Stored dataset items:

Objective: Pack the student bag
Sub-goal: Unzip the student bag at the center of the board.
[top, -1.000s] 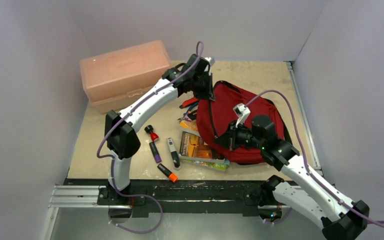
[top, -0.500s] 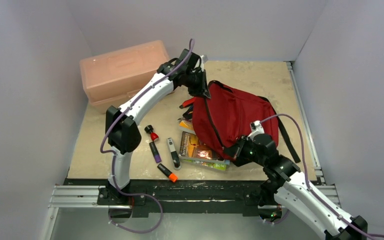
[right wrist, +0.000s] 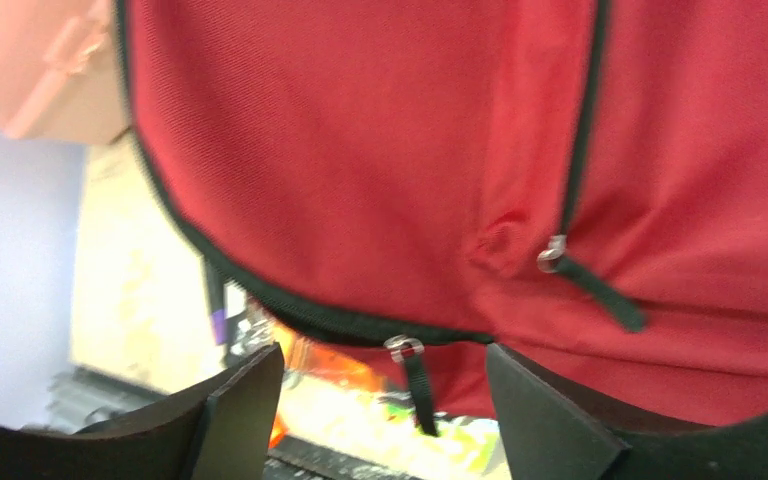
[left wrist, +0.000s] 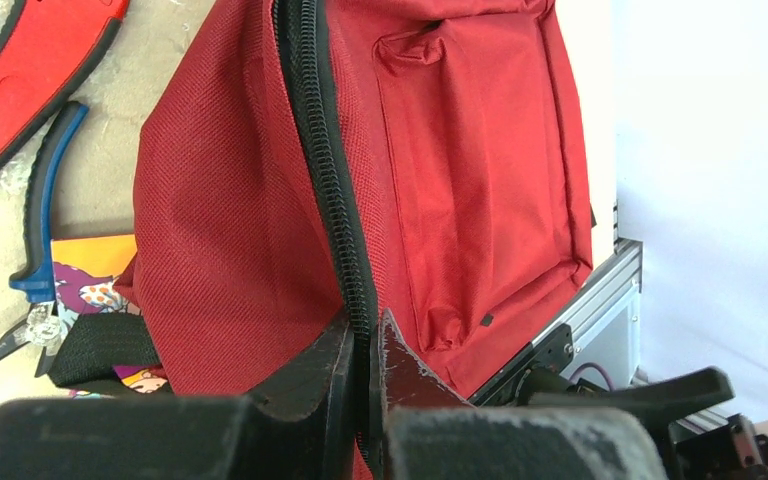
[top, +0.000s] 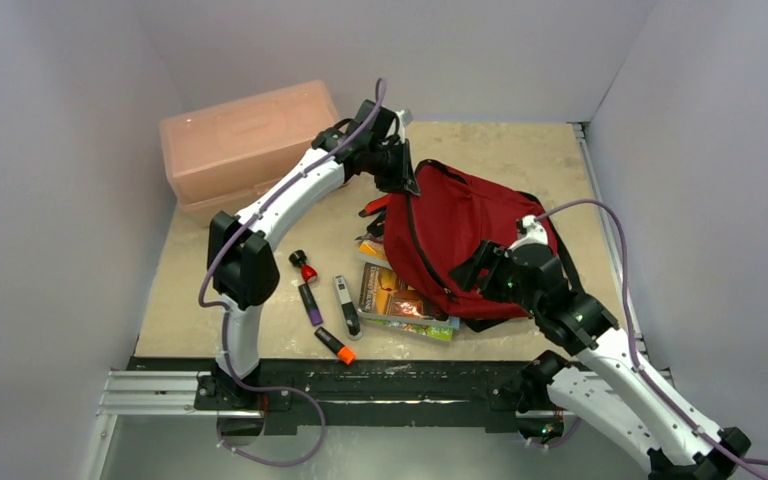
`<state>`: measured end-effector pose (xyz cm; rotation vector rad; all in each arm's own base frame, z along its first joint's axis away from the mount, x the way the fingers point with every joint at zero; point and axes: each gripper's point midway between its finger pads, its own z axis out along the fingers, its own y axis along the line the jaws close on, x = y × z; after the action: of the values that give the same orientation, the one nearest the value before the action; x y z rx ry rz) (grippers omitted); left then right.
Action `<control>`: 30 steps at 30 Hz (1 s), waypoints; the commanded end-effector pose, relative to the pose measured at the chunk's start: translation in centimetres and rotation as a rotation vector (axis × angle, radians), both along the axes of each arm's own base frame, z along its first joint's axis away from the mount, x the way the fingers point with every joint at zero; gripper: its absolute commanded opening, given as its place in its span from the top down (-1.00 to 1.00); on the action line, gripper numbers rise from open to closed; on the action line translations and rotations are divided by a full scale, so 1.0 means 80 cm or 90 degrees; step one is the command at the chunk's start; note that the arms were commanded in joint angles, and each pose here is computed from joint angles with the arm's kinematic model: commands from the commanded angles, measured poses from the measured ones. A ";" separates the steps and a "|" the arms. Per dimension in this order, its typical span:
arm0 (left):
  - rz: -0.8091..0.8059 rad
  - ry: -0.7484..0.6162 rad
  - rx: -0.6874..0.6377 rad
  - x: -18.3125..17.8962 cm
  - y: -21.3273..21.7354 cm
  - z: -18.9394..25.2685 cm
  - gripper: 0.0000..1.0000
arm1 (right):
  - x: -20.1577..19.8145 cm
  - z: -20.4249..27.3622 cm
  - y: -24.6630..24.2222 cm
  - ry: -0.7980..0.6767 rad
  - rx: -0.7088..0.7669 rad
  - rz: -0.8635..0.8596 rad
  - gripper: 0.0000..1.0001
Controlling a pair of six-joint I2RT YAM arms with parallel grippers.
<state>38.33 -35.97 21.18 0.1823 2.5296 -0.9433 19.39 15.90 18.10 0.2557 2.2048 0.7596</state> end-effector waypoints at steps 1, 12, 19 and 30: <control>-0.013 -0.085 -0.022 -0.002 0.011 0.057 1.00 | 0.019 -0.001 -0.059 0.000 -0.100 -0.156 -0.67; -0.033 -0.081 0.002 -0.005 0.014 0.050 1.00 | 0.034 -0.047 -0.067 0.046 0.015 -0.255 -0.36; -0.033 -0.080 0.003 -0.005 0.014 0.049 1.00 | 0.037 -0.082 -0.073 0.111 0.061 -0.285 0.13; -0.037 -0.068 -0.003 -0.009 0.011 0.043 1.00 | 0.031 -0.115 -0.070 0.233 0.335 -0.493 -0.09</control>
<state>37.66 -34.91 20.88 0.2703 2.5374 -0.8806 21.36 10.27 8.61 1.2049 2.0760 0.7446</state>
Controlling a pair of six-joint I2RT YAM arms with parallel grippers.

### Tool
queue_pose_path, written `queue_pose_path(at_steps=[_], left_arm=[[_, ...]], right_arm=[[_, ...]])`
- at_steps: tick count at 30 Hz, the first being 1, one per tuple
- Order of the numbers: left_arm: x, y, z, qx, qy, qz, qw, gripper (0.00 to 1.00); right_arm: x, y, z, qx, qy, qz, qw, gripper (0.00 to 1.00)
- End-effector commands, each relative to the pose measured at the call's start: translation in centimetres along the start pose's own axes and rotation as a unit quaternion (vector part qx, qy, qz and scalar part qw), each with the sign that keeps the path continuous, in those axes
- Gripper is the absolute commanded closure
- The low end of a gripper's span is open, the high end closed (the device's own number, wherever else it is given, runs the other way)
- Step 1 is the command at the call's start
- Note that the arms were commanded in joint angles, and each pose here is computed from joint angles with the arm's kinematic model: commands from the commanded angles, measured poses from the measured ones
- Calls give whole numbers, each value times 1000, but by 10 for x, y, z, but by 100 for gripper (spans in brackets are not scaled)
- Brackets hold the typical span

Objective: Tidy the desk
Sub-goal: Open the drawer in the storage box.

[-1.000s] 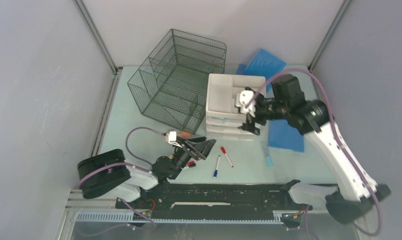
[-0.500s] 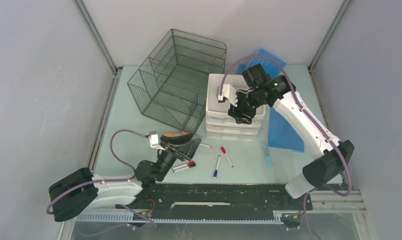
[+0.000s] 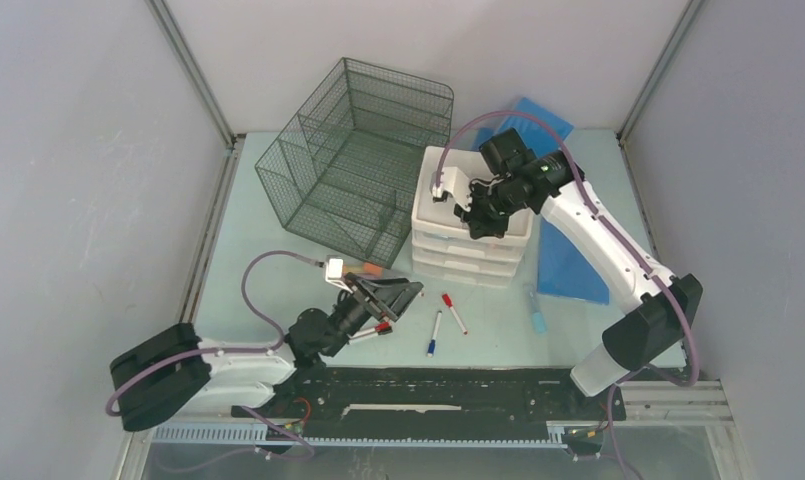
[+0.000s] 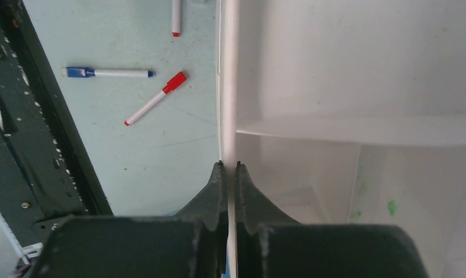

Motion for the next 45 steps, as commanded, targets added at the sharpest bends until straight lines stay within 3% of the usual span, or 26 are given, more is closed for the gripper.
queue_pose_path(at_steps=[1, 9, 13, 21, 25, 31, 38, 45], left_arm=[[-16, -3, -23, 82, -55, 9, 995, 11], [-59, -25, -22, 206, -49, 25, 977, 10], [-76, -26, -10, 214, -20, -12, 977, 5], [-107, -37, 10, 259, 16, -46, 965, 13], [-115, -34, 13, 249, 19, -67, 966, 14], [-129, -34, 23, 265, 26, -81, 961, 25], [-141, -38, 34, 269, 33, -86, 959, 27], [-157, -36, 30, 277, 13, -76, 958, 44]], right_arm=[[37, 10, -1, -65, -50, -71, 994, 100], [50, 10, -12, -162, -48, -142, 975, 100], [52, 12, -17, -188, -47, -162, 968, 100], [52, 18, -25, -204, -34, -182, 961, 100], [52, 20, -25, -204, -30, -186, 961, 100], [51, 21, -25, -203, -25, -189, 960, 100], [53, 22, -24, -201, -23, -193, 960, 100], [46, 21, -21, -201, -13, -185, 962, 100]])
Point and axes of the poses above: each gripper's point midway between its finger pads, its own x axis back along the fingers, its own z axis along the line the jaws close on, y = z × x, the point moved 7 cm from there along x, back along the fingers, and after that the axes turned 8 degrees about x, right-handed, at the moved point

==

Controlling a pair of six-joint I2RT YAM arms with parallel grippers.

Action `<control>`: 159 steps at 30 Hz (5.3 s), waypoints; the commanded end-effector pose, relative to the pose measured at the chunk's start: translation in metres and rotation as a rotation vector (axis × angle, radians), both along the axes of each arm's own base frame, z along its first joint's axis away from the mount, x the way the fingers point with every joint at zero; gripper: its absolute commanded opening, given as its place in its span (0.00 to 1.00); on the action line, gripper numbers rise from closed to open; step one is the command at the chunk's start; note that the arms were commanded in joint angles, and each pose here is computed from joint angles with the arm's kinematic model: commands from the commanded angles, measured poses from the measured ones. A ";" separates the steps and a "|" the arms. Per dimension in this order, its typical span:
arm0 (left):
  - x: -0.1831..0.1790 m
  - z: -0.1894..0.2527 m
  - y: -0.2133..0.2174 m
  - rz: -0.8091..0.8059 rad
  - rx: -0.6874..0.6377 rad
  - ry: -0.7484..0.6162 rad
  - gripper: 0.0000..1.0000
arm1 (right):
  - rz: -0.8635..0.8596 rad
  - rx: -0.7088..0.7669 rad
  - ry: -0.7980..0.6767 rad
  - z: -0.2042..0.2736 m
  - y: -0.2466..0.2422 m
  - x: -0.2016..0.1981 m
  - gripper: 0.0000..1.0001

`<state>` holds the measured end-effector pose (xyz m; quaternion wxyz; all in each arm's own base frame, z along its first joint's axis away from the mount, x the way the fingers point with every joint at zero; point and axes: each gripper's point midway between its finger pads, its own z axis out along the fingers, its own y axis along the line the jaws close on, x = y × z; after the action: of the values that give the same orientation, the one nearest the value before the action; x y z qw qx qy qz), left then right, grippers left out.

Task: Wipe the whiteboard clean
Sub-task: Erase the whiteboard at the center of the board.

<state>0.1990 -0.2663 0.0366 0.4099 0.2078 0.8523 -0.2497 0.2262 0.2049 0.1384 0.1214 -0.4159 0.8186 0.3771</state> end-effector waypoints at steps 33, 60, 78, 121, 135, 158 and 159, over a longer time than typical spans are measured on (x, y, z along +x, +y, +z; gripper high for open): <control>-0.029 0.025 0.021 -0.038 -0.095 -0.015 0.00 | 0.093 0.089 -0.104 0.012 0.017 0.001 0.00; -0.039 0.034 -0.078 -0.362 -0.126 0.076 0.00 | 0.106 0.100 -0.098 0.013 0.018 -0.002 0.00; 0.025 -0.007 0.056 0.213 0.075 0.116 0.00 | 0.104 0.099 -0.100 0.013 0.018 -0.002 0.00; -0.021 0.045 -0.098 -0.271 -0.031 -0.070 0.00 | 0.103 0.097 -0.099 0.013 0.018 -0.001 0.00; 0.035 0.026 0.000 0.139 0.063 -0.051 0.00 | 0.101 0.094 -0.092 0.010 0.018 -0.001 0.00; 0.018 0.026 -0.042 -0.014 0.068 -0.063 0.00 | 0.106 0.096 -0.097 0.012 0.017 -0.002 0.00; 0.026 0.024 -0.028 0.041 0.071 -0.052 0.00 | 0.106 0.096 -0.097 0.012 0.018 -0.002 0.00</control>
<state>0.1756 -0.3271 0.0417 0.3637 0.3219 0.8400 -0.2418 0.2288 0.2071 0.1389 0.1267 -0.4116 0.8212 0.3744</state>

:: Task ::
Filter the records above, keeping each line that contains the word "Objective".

:: Task response ::
Objective: Pack the student bag
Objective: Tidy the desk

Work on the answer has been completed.